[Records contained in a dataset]
———
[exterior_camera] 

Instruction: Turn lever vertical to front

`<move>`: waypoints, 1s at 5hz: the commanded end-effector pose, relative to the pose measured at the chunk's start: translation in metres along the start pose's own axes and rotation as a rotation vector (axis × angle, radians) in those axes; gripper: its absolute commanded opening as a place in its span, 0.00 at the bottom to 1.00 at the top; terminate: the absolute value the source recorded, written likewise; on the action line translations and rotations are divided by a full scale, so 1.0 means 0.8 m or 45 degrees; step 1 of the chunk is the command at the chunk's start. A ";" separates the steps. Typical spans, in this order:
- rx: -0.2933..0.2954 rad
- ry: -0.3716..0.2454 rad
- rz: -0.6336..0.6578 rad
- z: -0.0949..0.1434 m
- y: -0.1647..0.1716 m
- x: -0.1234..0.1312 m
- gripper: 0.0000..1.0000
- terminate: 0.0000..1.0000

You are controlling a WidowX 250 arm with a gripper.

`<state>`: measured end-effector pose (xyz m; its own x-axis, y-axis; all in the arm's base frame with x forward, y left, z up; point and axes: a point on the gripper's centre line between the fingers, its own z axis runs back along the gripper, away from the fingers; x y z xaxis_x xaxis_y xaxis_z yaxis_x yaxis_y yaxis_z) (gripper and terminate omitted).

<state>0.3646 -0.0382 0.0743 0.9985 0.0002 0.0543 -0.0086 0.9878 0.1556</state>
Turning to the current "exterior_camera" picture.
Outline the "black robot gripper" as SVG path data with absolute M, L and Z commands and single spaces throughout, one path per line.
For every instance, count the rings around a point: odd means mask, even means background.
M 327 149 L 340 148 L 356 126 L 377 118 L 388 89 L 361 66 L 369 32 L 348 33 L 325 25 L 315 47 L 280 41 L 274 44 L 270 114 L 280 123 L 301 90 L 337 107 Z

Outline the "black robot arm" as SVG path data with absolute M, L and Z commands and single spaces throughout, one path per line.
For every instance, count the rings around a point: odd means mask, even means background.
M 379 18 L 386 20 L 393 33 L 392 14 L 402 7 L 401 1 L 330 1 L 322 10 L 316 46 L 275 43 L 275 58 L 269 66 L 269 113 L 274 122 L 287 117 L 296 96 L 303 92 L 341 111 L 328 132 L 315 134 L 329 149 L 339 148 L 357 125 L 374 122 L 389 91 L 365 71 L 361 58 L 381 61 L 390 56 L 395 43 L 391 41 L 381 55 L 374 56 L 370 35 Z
———
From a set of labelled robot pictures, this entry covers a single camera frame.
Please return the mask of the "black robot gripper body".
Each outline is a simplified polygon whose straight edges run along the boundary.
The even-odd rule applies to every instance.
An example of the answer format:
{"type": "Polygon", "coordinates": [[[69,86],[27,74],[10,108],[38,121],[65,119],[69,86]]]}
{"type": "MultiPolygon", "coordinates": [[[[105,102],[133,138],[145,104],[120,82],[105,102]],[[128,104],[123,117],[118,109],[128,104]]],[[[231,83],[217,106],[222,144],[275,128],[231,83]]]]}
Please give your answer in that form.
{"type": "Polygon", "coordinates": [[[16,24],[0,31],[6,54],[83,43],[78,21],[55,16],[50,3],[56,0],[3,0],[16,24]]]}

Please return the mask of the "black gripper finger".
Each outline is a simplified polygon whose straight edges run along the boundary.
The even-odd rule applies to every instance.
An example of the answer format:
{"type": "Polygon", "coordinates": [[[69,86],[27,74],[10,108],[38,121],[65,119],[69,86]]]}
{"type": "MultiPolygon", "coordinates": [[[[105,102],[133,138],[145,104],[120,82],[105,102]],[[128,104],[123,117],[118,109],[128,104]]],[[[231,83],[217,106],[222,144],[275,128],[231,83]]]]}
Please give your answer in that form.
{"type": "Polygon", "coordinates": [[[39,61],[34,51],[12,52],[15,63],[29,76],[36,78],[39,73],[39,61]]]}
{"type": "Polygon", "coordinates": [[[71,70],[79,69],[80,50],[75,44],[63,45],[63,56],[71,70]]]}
———
From the entries above, collect every line with the string "robot" in it.

Outline the "black robot gripper" as SVG path data with absolute M, L and Z commands and single spaces throughout, one path per line.
Outline the "black robot arm" as SVG path data with absolute M, L and Z commands and single spaces throughout, one path per line.
From a set of labelled robot pictures, this entry covers a single camera frame.
Please return the mask of the "black robot gripper body".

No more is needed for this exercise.